Racing is something Paul loves to talk about. He might have been trying to be polite, but he kept up most of the conversation while I huffed through the workout. We talked about races in the area. He is partial to events in Oklahoma, saying he thinks the Sooner state puts on better events. I suggested at one point we should get him running in a News (Explorer) shirt, but I doubt anyone in Tulsa would care much about our Cards.
Still, with the US Nationals around the corner, I'd love to see www.eudoranews.com in full color in Runner's World.
Any time you're running with someone and they start a sentence with the words, "that's the race I beat Frank Shorter head to head" you realize the ability that person has. In his favorite race story, Paul raced in well-below freezing conditions, initially trying to beat a similarly aged rival.

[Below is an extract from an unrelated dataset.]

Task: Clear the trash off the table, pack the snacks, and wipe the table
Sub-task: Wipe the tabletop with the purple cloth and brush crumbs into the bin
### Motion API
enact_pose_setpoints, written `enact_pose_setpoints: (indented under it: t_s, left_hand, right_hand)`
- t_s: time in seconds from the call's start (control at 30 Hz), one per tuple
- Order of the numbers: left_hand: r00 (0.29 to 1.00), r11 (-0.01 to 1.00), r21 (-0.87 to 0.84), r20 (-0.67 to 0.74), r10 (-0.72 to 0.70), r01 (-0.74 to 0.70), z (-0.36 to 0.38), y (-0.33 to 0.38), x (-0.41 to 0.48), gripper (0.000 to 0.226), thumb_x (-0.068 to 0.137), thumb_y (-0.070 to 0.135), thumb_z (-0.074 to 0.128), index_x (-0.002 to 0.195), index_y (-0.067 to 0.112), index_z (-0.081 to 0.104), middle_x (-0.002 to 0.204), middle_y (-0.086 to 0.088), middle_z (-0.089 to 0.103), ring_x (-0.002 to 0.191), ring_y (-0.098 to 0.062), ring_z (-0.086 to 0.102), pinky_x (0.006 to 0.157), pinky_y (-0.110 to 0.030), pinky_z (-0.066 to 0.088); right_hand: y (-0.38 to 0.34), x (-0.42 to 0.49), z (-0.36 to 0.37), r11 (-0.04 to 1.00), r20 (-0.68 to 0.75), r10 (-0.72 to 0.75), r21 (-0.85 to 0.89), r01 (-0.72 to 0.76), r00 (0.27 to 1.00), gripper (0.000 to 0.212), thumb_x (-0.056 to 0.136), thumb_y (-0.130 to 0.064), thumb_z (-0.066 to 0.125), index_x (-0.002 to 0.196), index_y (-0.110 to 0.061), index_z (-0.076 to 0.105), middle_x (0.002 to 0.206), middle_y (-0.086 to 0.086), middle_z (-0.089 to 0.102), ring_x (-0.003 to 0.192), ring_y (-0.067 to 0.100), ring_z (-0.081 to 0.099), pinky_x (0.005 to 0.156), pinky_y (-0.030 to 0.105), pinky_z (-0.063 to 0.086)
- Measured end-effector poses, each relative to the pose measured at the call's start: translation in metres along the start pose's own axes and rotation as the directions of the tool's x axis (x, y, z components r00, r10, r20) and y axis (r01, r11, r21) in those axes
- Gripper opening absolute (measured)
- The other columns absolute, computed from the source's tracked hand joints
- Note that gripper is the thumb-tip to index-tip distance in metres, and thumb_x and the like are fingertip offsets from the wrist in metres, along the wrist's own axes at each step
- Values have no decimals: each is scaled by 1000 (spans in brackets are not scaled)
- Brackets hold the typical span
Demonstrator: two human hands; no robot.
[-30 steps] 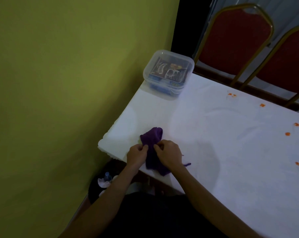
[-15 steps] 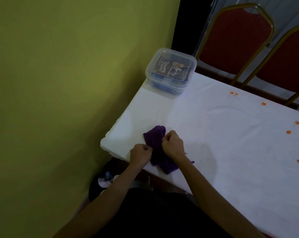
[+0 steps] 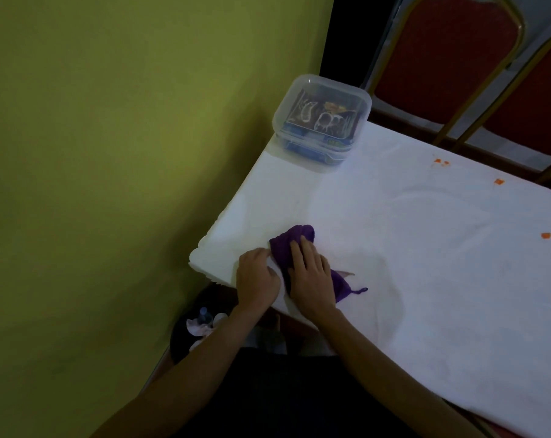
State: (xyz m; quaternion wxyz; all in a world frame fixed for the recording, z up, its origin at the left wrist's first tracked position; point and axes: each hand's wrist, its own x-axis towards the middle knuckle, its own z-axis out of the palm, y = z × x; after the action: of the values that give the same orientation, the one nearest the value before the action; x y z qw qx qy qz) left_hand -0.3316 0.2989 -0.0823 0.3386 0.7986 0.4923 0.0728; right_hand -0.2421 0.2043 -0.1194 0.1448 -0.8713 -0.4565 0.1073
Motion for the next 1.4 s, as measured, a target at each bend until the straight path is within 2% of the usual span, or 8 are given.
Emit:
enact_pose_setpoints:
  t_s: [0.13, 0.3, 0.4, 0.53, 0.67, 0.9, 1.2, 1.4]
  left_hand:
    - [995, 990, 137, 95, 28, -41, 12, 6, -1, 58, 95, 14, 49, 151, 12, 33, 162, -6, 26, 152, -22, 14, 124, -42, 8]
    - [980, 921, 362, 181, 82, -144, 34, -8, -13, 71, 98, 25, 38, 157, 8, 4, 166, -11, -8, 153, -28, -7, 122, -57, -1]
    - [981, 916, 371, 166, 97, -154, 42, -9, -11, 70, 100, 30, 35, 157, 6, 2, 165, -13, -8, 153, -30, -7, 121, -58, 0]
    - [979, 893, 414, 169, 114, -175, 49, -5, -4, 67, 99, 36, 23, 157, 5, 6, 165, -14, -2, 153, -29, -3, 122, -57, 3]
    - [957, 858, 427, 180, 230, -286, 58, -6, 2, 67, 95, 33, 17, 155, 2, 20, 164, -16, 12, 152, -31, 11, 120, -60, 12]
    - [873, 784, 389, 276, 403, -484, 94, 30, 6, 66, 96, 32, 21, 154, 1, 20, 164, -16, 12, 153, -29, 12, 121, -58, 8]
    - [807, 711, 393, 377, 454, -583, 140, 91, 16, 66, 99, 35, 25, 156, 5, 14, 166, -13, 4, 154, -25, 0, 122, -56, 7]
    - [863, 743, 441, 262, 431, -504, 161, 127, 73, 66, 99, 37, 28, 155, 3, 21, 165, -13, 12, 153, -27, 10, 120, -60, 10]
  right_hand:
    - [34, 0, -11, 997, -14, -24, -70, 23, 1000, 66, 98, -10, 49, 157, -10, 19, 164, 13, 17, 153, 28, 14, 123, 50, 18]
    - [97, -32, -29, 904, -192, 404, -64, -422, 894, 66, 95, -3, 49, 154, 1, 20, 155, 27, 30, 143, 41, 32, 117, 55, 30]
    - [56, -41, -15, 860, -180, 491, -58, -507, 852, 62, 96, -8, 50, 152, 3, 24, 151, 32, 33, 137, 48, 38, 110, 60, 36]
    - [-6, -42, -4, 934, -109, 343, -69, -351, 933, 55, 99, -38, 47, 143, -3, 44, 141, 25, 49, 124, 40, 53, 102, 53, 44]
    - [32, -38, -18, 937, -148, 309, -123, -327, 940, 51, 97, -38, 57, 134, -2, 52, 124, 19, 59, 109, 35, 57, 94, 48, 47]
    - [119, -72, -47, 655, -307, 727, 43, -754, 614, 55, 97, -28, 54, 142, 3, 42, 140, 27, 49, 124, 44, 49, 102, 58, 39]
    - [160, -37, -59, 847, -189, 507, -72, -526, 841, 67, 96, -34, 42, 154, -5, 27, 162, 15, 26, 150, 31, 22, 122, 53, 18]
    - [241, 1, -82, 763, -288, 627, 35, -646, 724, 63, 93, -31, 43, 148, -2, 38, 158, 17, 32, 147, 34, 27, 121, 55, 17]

Little did he know when he started running he'd also beat the man Runner's World magazine named the greatest Olympic marathon runner of the 1900s.
Age has little to do with running ability. Races, like golf, are handicapped for age grading purposes. This levels the playing field (running path?) and allows all participants the opportunity to see how they stack up against the whole field. At this spring's Trolley Run in Kansas City, Paul competed stride for stride with the actual winner when age-grading is considered. Of course, he also was four minutes faster than me head-to-head, but he's got almost 40 years of life lessons carrying him faster. But unlike the golf stories this paper has been running, I'm not making excuses.
My run with Paul was a reminder that if something is important to you, make a commitment to it. For some, it may be your job to which you need to re-dedicate yourself. For others, it may be family time.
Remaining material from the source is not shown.